Andaba yo pensando cómo contestar aquella pregunta cuando se me adelantó Fermín.
– Acontece que ha llegado a nuestro poder una serie de artículos que pertenecen o pertenecieron, pues la jurisprudencia a este particular es confusa, a los dos mentados.
– ¿Y cuál es la naturaleza de dichos artículos, si no es mucho preguntar?
– Ruego a vuesa merced acepte nuestro silencio, pues vive Dios que abundan en la materia motivos de conciencia y secretismo que nada tienen que ver con la supina confianza que su excelentísima y la orden a la que con tanta gallardía y piedad representa nos merecen -largó Fermín a toda velocidad.
El padre Fernando le observaba al borde del pasmo. Opté por retomar de nuevo la conversación antes de que Fermín recobrase el aliento.
– Los artículos a los que hace referencia el señor Romero de Torres son de índole familiar, recuerdos y objetos de valor puramente sentimental. Lo que quisiéramos pedirle, padre, si ello no es gran molestia, es que nos hable de lo que recuerda de Julián y de Aldaya en sus tiempos de estudiantes.

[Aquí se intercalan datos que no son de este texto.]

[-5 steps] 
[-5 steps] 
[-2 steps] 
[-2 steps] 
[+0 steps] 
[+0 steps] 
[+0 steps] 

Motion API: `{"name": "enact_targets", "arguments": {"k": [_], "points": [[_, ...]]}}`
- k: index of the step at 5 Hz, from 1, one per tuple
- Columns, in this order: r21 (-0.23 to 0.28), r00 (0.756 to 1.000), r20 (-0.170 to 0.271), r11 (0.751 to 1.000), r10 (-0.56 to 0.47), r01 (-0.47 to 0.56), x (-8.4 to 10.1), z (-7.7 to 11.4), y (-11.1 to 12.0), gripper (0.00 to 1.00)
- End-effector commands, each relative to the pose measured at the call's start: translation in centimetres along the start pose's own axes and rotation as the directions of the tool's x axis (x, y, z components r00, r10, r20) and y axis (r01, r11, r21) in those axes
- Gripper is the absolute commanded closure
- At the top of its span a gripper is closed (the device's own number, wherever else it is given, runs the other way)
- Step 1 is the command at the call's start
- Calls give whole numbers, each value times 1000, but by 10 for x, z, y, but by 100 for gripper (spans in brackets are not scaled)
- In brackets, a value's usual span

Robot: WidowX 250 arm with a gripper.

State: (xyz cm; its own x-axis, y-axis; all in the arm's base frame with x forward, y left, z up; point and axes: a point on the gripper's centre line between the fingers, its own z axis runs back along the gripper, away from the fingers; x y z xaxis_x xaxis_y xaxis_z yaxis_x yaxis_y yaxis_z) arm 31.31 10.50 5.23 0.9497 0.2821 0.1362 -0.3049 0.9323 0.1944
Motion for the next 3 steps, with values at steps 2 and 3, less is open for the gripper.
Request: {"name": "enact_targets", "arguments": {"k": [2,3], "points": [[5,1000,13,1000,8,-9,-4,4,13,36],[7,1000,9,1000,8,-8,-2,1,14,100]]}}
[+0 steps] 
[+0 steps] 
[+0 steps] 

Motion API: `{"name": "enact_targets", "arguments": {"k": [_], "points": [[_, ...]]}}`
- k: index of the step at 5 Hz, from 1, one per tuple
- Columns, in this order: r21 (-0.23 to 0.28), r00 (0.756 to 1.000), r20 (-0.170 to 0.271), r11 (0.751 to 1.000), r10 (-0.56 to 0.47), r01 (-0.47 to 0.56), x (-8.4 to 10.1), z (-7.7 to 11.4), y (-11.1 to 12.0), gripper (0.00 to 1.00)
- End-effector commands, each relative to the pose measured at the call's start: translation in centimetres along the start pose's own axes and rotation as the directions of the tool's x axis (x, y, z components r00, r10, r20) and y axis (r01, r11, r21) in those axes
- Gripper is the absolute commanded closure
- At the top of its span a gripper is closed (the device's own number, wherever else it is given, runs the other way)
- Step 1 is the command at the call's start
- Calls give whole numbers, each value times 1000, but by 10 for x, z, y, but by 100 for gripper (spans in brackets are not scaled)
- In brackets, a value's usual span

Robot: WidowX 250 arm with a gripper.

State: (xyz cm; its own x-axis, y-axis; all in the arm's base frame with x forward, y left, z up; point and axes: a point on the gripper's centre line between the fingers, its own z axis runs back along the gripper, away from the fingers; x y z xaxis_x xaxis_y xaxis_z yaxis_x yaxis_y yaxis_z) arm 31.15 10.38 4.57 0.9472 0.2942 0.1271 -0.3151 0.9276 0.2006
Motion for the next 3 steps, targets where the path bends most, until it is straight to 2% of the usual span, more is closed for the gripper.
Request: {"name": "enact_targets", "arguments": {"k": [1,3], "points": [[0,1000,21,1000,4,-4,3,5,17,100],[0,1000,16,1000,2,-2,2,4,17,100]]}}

El padre Fernando nos observaba todavía con recelo. Se me hizo obvio que no le bastaban las explicaciones que le habíamos dado para justificar nuestro interés y granjearnos su colaboración. Lancé una mirada de socorro a Fermín, rogando que diese con alguna argucia con que ganarnos al cura.
– ¿Sabe que se parece usted un poco a Julián, de joven? -preguntó de repente el padre Fernando.
A Fermín se le encendió la mirada. Ahí viene, pensé. Nos lo jugamos todo a esta carta.
– Es usted un lince, reverencia -proclamó Fermín fingiendo asombro-. Su perspicacia nos ha desenmascarado sin misericordia. Llegará usted lo menos a cardenal o a papa.